The wide cover bar we had was fixed down with a very heavy duty thin sticky foam pad fixing along just one edge. This aloud the floor to move and as we did not have to fix into the crete, reduced the chances of the crete edge from breaking down over time & use


----------



## Floordude (Aug 30, 2007)

BKM Resilient said:


> Hi Floordude
> Have you done much BIG commercial vinyl work?



Yes, 100's of thousands, of it. Chased the dragon, on a few, before I got edjewmakated.

I'm also the guy that gets called to investigate, when there is a failure. I see the cause and effect of this, at least 3 times a week. Guess who gets the blame... Believe it or not, your the guy the flooring manufacturer is relying on to install to their specifications, and honor all expansion and isolation joints. The GC and his concrete guys are suppose to know about the concrete, You can argue all you want, but in the end, if there is a flooring failure caused by an isolation or expansion joint, it is going to be the floorguys butt and wallet on the line. I have run into this, and sat down with the architect, to rewrite the specs, in mid construction. All you have to do, is have the certifications, for the architect to respect you and your documented stance on the matter. If your just some bum looking installer, the architect won't give you the time of day.


----------



## BKM Resilient (May 2, 2009)

Floordude said:


> Yes, 100's of thousands, of it. Chased the dragon, on a few, before I got edjewmakated.
> 
> I'm also the guy that gets called to investigate, when there is a failure. I see the cause and effect of this, at least 3 times a week. Guess who gets the blame... Believe it or not, your the guy the flooring manufacturer is relying on to install to their specifications, and honor all expansion and isolation joints. The GC and his concrete guys are suppose to know about the concrete, You can argue all you want, but in the end, if there is a flooring failure caused by an isolation or expansion joint, it is going to be the floorguys butt and wallet on the line. I have run into this, and sat down with the architect, to rewrite the specs, in mid construction. All you have to do, is have the certifications, for the architect to respect you and your documented stance on the matter. If your just some bum looking installer, the architect won't give you the time of day.

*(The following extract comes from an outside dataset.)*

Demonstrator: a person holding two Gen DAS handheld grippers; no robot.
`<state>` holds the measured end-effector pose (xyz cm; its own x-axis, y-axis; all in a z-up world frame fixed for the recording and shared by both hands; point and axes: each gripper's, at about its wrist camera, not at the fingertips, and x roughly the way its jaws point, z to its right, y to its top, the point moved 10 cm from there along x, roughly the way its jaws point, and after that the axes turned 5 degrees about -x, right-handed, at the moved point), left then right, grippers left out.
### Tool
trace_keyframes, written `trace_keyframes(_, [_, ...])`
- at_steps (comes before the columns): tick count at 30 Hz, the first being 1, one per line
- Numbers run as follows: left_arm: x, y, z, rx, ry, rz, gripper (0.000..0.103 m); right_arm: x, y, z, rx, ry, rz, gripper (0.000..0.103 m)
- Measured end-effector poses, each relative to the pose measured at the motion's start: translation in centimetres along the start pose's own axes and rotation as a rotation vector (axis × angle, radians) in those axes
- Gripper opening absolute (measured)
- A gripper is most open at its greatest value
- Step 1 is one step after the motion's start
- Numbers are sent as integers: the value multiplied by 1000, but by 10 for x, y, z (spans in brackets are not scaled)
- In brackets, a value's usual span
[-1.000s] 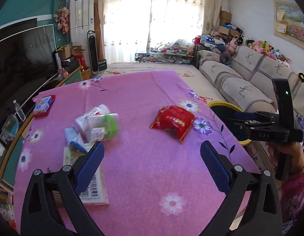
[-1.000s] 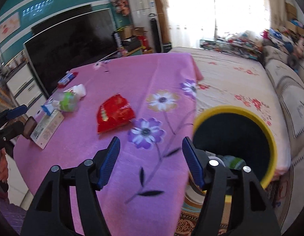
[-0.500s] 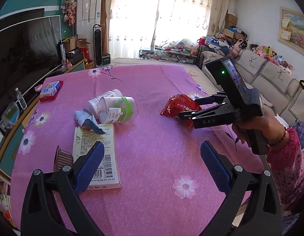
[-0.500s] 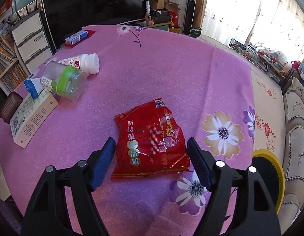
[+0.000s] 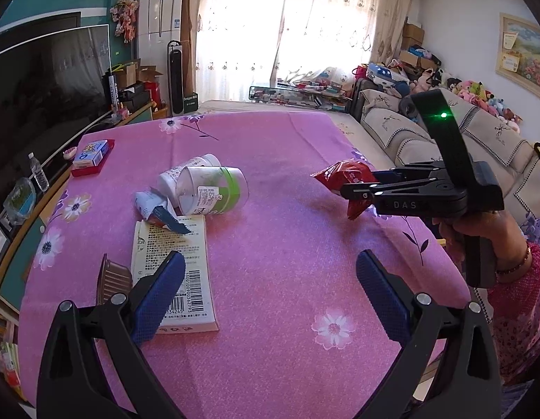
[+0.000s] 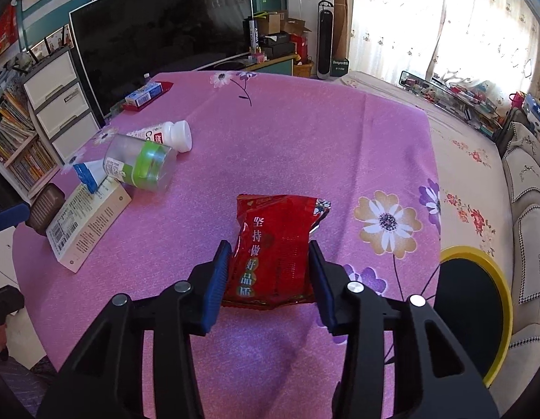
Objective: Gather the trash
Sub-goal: 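Carry the red snack bag over the bin and open the right gripper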
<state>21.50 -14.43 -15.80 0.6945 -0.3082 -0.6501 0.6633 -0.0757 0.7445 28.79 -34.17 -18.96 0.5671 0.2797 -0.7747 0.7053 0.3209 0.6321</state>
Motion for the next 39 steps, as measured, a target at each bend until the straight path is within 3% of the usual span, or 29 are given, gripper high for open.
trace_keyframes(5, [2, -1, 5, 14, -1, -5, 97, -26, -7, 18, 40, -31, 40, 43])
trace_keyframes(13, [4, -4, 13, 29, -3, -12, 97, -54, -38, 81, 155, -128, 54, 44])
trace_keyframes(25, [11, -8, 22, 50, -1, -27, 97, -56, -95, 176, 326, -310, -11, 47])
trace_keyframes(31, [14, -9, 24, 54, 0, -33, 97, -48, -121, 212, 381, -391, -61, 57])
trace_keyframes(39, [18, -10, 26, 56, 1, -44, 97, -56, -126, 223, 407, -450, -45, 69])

****************************
What distinguishes a contractor from some "bum looking installer" is how the contract language is written and how well the company knows how to protect itself from inevitable job failures. There are standard exclusions that any hard surface shop knows about. Basically that covers major floor prep, seismic/slab movement, moisture, abuse and any other "pre-existing" conditions beyond the flooring contractors scope of work. We don't have to grovel to the architect. Screw that nonsense. 

It's really a simple concept. Earl Scheib will paint any car for $99, remember that? Nothing but the paint is included. They will barely buff the scratches out of the old paint job. People think they deserve a thousand dollars of body work for $99. Guess what? Earl Scheib has been around a LONG time because he knows how to write a contract and how to paint cars. 

All we do is COVER the floor, get it?


----------